Increasing population, increasing environmental pressures, aging infrastructure, aging workforce and increasing resistance to taxes require wastewater utilities to be increasingly more efficient and versatile to:
− meet their environmental obligations
− sustain their infrastructure,
and
− still meet their obligations to their ratepayers
The Camden County Municipal Utilities Authority (CCMUA), operators of a 80 million gallon per day wastewater treatment plant in Camden, NJ, found that implementation of an Environmental Management System (EMS) was absolutely essential to meeting both its environmental and financial goals, and obligations.
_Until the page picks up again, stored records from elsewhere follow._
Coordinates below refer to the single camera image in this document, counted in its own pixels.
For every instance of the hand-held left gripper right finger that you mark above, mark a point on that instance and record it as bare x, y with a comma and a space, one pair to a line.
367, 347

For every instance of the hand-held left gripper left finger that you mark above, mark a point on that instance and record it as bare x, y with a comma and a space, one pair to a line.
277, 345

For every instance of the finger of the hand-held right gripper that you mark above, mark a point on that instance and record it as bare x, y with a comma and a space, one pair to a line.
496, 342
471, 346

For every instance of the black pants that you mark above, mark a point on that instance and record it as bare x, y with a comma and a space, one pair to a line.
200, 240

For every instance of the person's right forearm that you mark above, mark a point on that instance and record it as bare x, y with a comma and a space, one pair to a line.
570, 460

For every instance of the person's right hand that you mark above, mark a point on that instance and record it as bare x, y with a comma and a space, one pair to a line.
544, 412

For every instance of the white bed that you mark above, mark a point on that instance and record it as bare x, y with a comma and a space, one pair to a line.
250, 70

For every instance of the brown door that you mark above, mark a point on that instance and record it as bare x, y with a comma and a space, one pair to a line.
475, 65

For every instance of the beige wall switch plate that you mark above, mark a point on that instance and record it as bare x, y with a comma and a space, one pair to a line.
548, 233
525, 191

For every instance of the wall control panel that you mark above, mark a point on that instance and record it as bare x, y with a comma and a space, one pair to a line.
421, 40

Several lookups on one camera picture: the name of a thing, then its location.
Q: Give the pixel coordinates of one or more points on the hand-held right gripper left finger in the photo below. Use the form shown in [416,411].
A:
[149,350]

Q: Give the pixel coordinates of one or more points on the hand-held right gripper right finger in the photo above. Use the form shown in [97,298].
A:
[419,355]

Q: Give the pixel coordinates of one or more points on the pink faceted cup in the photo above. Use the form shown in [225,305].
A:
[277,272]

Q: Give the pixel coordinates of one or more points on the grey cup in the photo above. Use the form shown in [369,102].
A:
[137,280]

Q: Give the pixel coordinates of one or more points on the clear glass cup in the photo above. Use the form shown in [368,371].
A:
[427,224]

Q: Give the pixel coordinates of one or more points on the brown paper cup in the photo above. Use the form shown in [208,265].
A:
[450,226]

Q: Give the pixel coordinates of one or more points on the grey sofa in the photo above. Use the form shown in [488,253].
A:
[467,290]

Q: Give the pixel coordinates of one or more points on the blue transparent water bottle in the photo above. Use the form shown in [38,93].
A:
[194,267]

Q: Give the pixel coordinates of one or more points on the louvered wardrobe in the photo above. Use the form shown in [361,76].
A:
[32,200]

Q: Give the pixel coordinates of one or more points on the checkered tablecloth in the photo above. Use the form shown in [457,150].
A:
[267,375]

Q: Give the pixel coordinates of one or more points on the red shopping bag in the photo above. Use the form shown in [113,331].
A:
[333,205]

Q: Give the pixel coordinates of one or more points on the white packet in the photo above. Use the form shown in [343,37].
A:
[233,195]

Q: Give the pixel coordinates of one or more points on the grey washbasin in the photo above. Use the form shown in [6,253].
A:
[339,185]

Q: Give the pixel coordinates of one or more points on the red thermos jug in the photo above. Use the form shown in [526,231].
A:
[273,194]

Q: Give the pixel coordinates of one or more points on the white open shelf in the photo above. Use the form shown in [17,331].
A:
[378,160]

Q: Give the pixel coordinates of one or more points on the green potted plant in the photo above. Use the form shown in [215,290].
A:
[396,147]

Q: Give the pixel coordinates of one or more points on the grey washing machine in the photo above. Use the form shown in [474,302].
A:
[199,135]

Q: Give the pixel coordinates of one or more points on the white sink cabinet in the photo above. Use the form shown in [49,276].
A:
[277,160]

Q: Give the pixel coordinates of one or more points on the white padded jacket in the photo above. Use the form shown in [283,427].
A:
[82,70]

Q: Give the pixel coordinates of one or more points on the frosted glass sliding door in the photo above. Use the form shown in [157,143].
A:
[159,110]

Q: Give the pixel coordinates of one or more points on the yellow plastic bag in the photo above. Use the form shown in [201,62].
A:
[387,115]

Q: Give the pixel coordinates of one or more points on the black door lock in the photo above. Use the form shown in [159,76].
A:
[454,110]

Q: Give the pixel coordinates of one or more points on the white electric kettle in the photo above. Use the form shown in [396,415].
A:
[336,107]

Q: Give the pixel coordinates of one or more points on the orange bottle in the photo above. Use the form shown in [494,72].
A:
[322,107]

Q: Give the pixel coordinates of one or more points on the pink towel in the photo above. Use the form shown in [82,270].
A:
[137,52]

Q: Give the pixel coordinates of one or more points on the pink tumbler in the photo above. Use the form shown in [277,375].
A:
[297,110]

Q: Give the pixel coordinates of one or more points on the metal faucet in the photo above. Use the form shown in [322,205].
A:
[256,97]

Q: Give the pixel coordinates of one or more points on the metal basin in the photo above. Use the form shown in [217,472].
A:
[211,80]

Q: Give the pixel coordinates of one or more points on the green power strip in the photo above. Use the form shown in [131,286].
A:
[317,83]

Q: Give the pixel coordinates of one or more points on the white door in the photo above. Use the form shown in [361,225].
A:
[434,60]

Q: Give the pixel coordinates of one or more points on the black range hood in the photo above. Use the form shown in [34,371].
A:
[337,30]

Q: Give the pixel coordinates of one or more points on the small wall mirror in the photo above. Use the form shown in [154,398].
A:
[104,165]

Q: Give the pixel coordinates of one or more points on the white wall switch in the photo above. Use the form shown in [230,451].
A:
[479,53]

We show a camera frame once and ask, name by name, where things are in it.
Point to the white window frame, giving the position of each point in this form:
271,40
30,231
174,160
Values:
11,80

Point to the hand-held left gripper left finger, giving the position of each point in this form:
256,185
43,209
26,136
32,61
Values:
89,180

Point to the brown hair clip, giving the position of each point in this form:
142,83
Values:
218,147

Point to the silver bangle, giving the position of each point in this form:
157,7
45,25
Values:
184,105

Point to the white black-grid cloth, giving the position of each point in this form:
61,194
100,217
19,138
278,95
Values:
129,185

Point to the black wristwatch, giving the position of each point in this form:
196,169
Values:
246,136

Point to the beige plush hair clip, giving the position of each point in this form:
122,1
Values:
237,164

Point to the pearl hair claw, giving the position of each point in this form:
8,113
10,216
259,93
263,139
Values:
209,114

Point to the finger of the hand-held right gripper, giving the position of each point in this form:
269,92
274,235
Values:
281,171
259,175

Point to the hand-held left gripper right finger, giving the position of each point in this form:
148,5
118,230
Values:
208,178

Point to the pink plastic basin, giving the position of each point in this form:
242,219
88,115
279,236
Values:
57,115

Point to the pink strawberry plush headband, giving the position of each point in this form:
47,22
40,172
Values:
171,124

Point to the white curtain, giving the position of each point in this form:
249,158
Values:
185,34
Specifically, the CCMUA’s Environmental Management System has enabled it to:
• sustain, and optimize, its water quality performance
• sustain, and optimize, its air quality performance
• sustain, and optimize, its infrastructure
• establish, and sustain, rate stability
• sustain, and protect, wetlands within Camden County
• sustain, and capture, institutional knowledge
• sustain, and improve, relationships with regulatory agencies, neighbors and other interested stakeholders
This paper will demonstrate why the CCMUA implemented its Environmental Management System (EMS), provide a description of how the EMS was developed and then explain in detail how the CCMUA’s aforementioned environmental and economic sustainability goals were achieved through the EMS.